Ospedaletto D’Alpinolo, iniziate le operazioni di pulizia dei Valloni San Lorenzo e San Giuseppe
Parte in provincia di Avellino, l’attività di intervento di mitigazione del rischio idrogeologico nell’ambito del Piano della Regione Campania per la difesa del suolo, cofinanziato attraverso i Fondi
Europei (POR Campania FESR 2014 – 2020).
Nel programma rientra la pulizia dei cosiddetti valloni e alvei, attività che in questi giorni sta interessando il territorio del comune di Ospedaletto d’Alpinolo dove gli operatori della Comunità Montana Partenio - Vallo di Lauro, sono impegnati nella pulizia dei valloni San Giuseppe e San Lorenzo.
I valloni raccolgono le acque meteoriche provenienti dalla montagna di Montevergine e attraversano a cielo aperto il comune irpino.
Un programma di lavori fondamentale e necessario che, in caso di piogge intense, evita la formazione di sbarramenti temporanei e conseguenti pulsioni di piena che amplificano i volumi di acqua che defluiscono negli alvei, con conseguenze che possono diventare drammatiche.
“I nostri sono paesi prettamente collinari e montani e la pulizia dei valloni e dei corsi d’acqua e di tutto quello che è ruscellamento delle acque meteoriche, diventa fondamentale - ha dichiarato il presidente della Comunità Partenio Vallo di Lauro, Carmine De Fazio – e la loro pulizia periodica è la più efficace opera di riduzione del rischio idraulico a valle”.Ad Ospedaletto fino ad ora puliti circa 200 ml di valloni della larghezza interna di 10 metri e con sponde di 6 metri circa.

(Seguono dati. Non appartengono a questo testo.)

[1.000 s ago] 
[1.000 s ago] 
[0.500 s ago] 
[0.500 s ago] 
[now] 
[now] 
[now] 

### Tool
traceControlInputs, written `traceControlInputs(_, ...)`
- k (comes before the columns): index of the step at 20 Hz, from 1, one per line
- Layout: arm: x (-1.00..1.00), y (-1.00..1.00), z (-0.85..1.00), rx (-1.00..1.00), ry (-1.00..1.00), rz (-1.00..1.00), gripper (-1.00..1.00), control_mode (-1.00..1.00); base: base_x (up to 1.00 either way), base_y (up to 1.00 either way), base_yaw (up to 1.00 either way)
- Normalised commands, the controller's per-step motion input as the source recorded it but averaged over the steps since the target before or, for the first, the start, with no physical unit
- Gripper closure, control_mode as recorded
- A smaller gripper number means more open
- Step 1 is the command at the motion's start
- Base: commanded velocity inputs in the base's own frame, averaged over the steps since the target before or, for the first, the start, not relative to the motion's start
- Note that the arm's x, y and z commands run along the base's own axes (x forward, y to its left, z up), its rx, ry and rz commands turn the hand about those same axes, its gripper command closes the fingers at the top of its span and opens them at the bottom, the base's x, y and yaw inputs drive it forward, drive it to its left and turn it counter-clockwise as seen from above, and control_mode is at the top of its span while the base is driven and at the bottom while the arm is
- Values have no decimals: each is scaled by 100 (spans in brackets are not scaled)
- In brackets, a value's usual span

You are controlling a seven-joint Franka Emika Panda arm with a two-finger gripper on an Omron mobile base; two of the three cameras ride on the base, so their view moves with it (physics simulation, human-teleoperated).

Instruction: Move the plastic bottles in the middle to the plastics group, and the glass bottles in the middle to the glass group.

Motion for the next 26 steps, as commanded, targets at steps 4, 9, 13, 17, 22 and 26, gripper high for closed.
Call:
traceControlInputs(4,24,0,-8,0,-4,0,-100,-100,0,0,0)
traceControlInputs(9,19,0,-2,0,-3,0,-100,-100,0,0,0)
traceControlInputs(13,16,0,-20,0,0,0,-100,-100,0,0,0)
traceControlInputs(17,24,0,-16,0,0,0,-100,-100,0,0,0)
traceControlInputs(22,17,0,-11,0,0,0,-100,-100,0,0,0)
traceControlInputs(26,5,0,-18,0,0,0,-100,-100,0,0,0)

“Il criterio base dell’attività in atto, ha spiegato De Fazio - è rimuovere la vegetazione quando costituisce un ostacolo al regolare deflusso delle acque e assicurare un “mantenimento controllato” quando invece favorisce la stabilità delle sponde” Oltre ad Ospedaletto d’Alpinolo, dove l’attività degli operai idraulico-forestali si sta concentrando nei tratti dei valloni a ridosso di abitazioni e di infrastrutture pubbliche/private (caserma dei carabinieri, scuole, strade) altri 5 comuni campani beneficeranno del programma per una estensione complessiva di circa 6 km.Un programma basato su attività di monitoraggio, con sopralluoghi e ispezioni preventive per l’individuazione delle zone di maggiore pericolosità, di pulizia delle zone invase dalle
essenze boschive e di controllo della sezione di scorrimento dell’alveo dei torrenti, in modo da assicurare il regolare deflusso delle acque e conseguentemente la maggiore sicurezza dei
territori.
La superficie forestale di intervento per le due annualità 2022-2023 è pari a complessivi 87.890 ettari.